*** GIVEN DATA Section Begins ***
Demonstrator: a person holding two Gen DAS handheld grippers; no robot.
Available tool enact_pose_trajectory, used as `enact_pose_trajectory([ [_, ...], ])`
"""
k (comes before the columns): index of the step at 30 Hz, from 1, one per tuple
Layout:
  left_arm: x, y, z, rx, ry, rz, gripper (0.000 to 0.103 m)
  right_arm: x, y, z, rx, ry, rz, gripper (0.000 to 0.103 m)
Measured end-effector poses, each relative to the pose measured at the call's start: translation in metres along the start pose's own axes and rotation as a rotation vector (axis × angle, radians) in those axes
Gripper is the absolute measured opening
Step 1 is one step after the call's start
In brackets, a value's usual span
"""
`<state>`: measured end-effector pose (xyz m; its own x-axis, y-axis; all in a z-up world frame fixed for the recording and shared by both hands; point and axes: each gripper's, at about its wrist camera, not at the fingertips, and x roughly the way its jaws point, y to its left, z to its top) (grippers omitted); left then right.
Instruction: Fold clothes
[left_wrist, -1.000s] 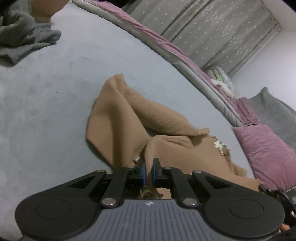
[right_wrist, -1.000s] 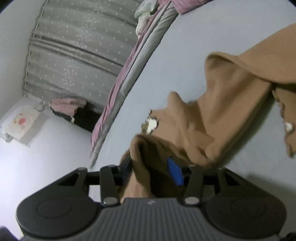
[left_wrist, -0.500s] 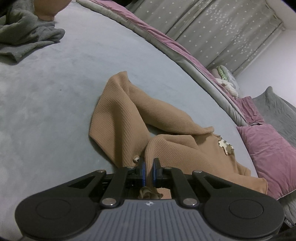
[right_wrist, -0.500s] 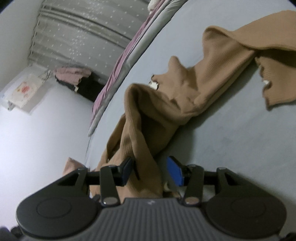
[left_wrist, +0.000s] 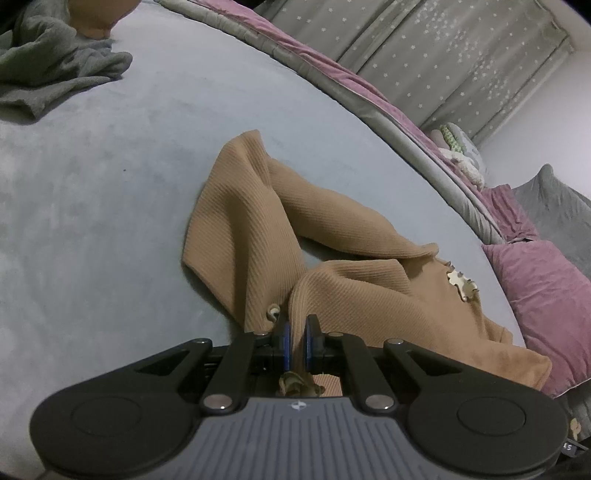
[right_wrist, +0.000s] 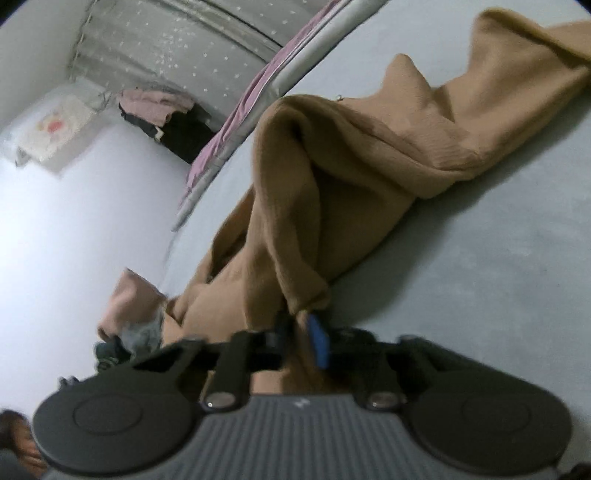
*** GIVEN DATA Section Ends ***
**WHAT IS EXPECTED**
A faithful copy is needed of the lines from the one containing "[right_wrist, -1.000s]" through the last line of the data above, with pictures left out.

**RESULT**
[right_wrist, -1.000s] 
[left_wrist, -0.500s] 
[right_wrist, -0.500s] 
[left_wrist, +0.000s] 
[right_wrist, +0.000s] 

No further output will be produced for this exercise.